## EXERCISE DIRECTIONS
May I have the line containing "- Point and" and every line after it through the end of the data, repeated exactly and with no other lines?

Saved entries
[Start of section]

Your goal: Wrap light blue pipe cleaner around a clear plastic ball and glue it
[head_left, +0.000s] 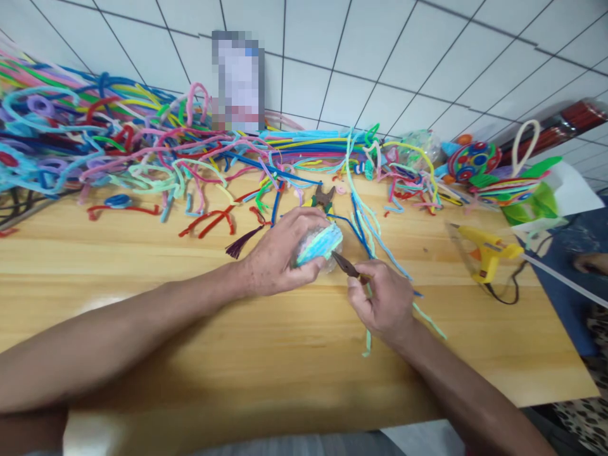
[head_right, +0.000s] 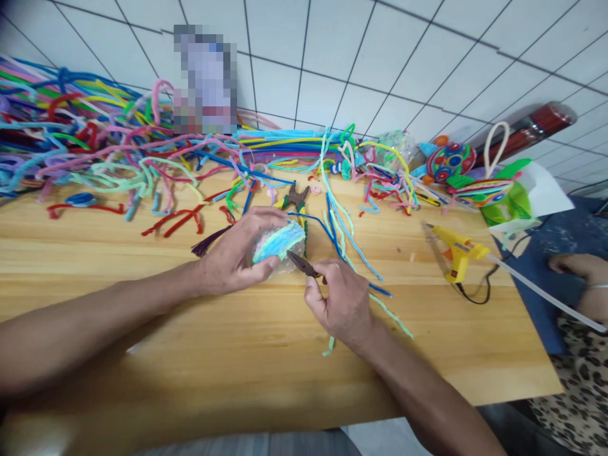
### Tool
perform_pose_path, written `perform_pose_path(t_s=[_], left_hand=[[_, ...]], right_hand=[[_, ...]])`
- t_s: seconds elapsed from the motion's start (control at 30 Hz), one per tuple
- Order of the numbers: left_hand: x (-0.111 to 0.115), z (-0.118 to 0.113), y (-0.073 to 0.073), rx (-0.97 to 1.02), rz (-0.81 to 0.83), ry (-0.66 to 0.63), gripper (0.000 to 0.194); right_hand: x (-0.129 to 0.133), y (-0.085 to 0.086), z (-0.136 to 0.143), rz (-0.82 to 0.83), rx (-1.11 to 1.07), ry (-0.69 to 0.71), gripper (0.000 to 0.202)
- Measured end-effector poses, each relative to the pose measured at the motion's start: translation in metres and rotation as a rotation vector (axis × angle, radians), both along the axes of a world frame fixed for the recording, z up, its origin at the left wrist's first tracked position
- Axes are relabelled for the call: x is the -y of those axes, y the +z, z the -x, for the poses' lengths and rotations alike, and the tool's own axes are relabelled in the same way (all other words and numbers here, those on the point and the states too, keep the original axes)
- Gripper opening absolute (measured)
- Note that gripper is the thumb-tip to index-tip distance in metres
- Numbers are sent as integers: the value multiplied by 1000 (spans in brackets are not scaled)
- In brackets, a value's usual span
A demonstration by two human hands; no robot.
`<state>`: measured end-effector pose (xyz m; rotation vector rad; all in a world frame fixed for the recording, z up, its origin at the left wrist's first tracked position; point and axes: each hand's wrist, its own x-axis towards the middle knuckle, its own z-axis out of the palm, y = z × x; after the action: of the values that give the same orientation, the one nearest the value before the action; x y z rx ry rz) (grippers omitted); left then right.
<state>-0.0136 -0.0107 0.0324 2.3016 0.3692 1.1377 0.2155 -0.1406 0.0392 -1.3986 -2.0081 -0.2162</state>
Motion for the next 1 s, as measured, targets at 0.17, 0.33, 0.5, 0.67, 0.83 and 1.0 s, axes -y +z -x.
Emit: perform_pose_path(t_s=[0.17,0.33,0.5,0.67,0.83,1.0], left_hand=[[1,2,0,-23,17,10,52],[3,3,5,-46,79,27,46],[3,2,9,-30,90,38,40],[1,3,7,-26,94,23,43],[0,4,5,-28,105,20,42],[-3,6,1,-49,95,1,47]], right_hand=[[2,-2,0,73,24,-38,15],[-1,1,4,42,13,9,14],[-3,4,8,50,0,28,9],[-1,4,3,79,-86,6,11],[-3,4,7,57,-31,20,10],[-1,8,-3,169,-157,-91,12]])
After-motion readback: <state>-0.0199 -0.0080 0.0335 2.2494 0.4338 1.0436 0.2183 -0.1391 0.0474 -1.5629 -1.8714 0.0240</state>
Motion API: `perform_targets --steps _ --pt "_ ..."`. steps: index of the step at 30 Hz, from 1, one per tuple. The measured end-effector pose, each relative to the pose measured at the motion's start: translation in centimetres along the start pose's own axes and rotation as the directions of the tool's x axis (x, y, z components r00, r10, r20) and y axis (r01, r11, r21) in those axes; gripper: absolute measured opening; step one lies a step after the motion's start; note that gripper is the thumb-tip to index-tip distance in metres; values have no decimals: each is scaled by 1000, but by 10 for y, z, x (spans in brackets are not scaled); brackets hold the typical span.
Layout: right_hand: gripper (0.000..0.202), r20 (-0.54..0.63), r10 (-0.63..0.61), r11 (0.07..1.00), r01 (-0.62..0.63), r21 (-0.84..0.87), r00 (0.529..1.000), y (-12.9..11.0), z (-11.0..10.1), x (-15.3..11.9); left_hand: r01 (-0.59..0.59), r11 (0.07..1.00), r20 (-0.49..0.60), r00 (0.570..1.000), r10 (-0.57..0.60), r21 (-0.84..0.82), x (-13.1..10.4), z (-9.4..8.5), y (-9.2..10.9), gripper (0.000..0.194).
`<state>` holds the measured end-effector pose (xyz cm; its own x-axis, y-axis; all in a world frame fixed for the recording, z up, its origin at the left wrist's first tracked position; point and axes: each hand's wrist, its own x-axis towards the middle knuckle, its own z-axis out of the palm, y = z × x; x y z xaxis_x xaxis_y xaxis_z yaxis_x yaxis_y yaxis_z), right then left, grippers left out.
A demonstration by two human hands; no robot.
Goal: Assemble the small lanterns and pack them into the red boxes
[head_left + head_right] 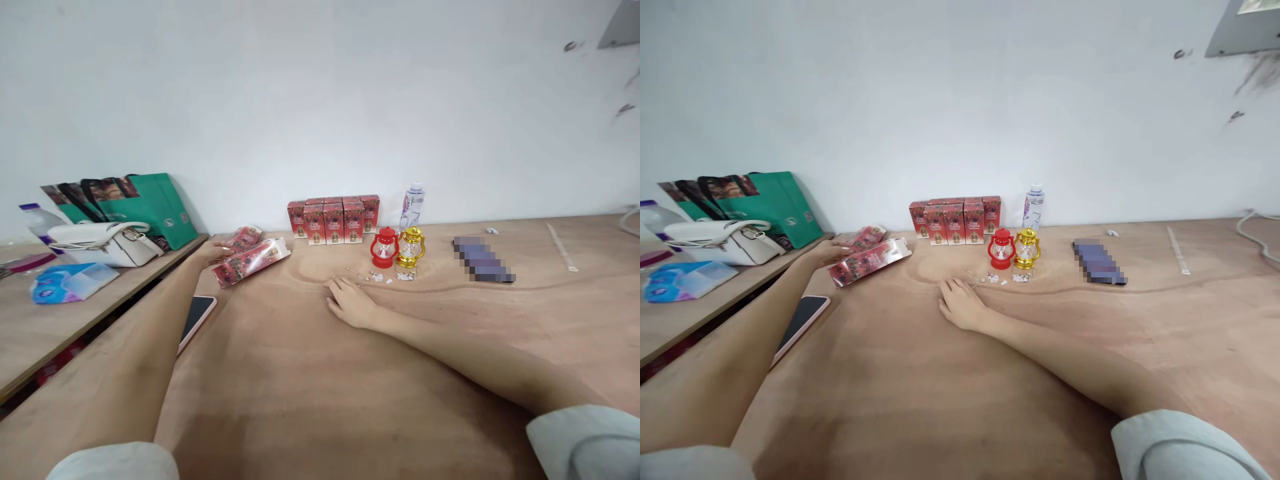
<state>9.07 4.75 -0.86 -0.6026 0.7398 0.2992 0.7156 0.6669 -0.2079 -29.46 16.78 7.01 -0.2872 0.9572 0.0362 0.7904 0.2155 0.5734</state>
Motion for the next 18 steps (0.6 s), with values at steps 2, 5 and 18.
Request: perform_targets --steps 2,5,18 --pt "25 -4 3 1000 -3 11 1000 1 0 0 24 1000 51 998 -23 -20 -4 2 6 24" --pt "25 -14 -5 1000 5 25 1000 2 2 -1 26 999 121 992 -23 -19 -10 1 16 32" --pt "73 -159 727 640 -575 509 668 42 -22 96 -330 883 -28 933 359 333 -40 48 80 36"
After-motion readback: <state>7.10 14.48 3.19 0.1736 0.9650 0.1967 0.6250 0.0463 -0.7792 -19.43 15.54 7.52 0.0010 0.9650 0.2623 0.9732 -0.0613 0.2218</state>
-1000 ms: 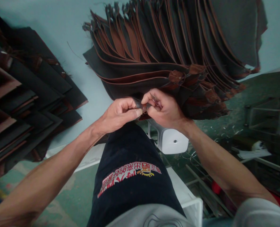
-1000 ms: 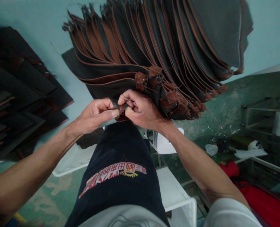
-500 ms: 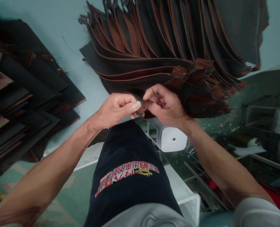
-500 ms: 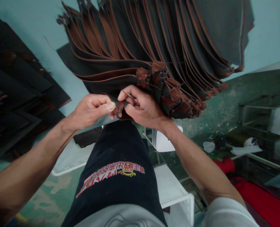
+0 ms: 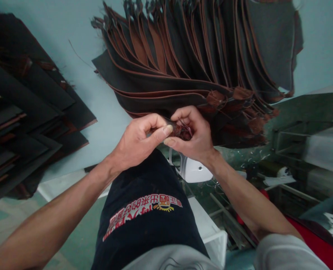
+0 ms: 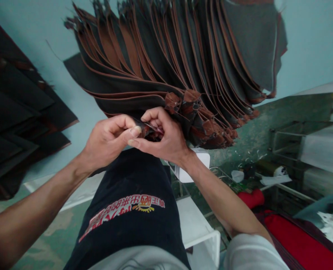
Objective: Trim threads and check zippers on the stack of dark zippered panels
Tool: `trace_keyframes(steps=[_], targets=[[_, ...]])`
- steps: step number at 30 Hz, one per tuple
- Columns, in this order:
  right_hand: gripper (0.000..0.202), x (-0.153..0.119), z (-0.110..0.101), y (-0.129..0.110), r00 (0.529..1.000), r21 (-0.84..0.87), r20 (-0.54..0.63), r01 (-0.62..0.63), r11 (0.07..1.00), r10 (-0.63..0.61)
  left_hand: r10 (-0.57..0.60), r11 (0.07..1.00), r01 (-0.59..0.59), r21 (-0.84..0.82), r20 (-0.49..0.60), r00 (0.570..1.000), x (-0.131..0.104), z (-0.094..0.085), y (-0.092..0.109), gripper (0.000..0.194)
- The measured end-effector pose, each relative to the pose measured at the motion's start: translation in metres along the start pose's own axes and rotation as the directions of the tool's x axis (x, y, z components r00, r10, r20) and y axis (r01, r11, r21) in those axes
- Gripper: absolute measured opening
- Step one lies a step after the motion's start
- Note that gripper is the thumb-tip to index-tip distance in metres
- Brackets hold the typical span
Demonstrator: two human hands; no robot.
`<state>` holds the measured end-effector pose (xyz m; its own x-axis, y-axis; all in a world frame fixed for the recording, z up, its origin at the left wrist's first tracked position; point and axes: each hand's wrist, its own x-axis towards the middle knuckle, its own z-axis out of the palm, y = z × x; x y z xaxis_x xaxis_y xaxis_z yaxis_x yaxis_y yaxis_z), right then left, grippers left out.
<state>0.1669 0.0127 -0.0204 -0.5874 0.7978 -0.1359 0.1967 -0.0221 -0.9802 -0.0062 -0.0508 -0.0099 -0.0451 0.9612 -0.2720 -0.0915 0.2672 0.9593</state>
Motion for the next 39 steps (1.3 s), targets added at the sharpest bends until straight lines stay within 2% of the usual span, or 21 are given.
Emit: trace_keyframes(steps=[3,5,8,13,16,22,25,28,30,32,36,39], targets=[[0.036,0.001,0.003,0.0,1.0,0.026,0.011,0.017,1.0,-0.018,0.011,1.0,-0.012,-0.022,-0.027,1.0,0.0,0.005,0.002,0.047],[0.035,0.001,0.001,0.002,0.998,0.035,0.042,0.042,0.998,-0.043,-0.009,0.996,0.008,-0.089,-0.007,1.0,0.001,0.008,0.004,0.048],[0.032,0.002,-0.003,0.003,0.995,0.003,0.023,0.097,0.995,-0.097,-0.03,0.978,0.036,-0.207,0.031,0.999,0.004,0.012,0.003,0.05],[0.02,0.005,-0.007,0.005,0.976,-0.076,0.078,0.211,0.975,-0.205,-0.07,0.938,0.07,-0.339,0.011,0.997,0.007,0.019,-0.017,0.049],[0.015,0.006,-0.008,0.008,0.968,-0.07,0.111,0.234,0.97,-0.226,-0.078,0.922,0.072,-0.381,-0.001,0.997,0.007,0.019,-0.027,0.047],[0.009,0.006,-0.008,0.01,0.965,0.003,0.185,0.186,0.982,-0.184,-0.045,0.959,0.05,-0.279,0.027,0.999,0.008,0.013,-0.027,0.051],[0.006,0.005,-0.01,0.011,0.968,-0.021,0.195,0.165,0.986,-0.158,-0.029,0.969,0.029,-0.247,0.003,1.0,0.005,0.008,-0.024,0.057],[0.01,0.006,-0.013,0.011,0.971,-0.116,0.207,0.143,0.983,-0.117,-0.015,0.996,0.017,-0.087,0.028,0.999,0.001,0.001,-0.018,0.059],[0.013,0.007,-0.014,0.011,0.969,-0.174,0.226,0.137,0.975,-0.096,-0.02,0.998,0.015,0.063,0.08,0.997,-0.002,-0.004,-0.015,0.053],[0.016,0.008,-0.014,0.011,0.968,-0.196,0.233,0.139,0.971,-0.092,-0.021,0.99,0.008,0.141,0.093,0.995,-0.004,-0.005,-0.014,0.047],[0.02,0.011,-0.013,0.009,0.965,-0.133,0.243,0.132,0.982,-0.097,0.007,0.996,-0.01,0.085,0.035,0.999,-0.006,0.0,-0.017,0.048],[0.021,0.013,-0.011,0.007,0.963,-0.053,0.262,0.075,0.996,-0.059,0.026,0.995,-0.025,0.096,-0.011,1.0,-0.007,0.005,-0.019,0.049]])
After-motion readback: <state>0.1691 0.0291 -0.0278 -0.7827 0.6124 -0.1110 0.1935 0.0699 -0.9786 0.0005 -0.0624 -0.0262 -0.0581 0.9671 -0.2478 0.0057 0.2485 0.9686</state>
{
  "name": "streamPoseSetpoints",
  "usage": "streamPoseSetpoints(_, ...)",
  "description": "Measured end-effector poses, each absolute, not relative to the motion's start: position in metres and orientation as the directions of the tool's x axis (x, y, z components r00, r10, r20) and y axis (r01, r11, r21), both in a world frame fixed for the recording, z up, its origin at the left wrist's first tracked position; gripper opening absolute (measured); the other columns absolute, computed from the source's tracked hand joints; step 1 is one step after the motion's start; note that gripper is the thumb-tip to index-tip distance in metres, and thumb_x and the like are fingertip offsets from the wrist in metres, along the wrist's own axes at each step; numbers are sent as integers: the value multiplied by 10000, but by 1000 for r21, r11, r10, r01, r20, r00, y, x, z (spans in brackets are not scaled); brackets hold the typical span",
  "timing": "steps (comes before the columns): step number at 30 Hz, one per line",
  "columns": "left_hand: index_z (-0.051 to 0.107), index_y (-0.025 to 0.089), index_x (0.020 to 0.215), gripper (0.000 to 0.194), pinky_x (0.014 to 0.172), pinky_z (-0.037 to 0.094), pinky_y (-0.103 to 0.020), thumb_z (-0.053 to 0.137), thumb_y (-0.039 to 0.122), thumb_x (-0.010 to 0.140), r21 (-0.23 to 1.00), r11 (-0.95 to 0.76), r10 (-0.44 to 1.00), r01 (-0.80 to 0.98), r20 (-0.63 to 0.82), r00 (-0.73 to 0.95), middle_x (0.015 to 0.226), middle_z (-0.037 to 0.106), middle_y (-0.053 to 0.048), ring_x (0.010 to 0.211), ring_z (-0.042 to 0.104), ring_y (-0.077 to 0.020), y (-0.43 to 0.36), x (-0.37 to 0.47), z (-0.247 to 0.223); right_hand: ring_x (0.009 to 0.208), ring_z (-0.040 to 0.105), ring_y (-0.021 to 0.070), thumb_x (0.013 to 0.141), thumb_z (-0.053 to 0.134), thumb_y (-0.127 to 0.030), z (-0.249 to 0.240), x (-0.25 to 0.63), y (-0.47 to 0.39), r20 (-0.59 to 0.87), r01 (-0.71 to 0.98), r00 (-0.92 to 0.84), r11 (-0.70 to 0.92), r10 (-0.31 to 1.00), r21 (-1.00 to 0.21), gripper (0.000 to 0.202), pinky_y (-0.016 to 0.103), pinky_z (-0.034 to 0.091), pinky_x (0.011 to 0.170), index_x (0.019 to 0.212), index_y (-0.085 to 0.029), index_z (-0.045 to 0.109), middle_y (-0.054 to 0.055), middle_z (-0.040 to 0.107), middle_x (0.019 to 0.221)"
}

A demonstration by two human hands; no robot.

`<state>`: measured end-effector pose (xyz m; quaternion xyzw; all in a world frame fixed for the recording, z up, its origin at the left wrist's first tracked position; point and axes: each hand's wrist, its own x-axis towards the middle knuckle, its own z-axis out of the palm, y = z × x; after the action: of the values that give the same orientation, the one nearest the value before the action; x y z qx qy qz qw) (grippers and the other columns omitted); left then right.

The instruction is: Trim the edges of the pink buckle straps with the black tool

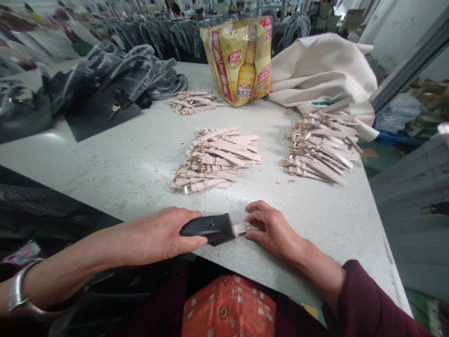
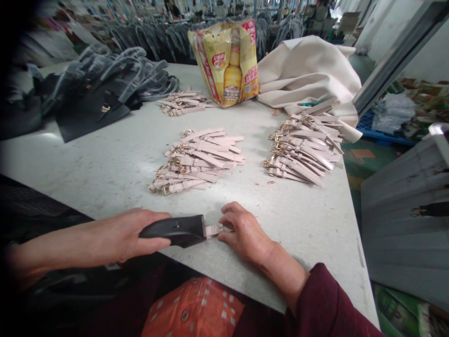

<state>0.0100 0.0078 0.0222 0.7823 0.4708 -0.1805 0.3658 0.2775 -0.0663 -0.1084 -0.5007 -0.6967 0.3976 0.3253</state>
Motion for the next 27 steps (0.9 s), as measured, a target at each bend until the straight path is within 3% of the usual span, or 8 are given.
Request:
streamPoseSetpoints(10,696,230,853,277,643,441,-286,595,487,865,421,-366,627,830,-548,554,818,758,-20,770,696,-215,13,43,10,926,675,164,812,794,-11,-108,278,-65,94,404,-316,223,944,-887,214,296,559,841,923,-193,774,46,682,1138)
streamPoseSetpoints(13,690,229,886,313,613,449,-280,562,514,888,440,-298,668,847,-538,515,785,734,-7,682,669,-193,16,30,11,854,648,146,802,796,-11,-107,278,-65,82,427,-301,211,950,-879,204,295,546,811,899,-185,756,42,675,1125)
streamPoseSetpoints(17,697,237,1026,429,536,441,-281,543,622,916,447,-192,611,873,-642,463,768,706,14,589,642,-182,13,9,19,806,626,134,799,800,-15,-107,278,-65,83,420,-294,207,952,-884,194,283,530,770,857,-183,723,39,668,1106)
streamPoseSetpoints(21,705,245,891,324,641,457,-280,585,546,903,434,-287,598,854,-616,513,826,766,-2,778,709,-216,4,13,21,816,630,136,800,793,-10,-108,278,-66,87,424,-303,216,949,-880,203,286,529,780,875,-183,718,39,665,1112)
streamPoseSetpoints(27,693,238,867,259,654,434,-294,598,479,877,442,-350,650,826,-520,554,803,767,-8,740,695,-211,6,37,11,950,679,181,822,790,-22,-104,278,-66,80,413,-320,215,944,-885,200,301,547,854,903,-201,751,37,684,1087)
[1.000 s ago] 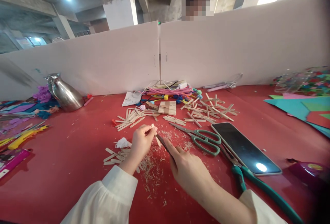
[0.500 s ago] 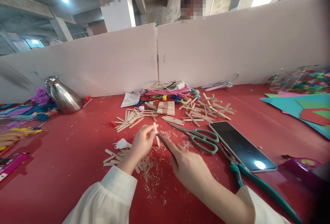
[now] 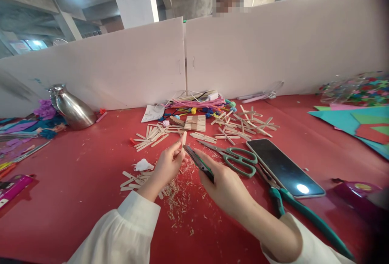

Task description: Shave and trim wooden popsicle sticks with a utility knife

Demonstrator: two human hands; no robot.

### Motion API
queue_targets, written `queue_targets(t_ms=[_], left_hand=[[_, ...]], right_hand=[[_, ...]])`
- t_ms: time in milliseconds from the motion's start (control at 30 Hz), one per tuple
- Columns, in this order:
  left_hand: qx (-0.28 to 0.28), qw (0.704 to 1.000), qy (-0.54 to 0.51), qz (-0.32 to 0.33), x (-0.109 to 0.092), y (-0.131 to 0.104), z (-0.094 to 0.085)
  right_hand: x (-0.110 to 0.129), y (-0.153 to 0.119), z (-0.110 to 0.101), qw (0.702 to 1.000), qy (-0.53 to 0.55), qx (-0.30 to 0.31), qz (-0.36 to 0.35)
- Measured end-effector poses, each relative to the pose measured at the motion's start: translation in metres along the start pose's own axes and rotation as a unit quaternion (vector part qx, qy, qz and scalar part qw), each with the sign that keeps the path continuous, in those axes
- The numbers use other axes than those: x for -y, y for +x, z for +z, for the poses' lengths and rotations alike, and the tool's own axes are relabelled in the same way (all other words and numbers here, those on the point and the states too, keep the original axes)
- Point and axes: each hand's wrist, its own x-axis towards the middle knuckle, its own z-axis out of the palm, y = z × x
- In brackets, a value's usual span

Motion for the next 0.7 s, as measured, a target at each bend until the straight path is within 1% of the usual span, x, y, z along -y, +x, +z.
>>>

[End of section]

## FINISHED EXERCISE
- Point and axes: each hand's wrist, its own x-axis towards the middle knuckle, its own z-axis out of the palm, y = z × x
- In brackets, a value's usual span

Motion for the next 0.7 s, as measured, a target at each bend until the straight path is within 1% of the usual span, x, y, z along -y, +x, +z.
>>>

The required output has now been supplied.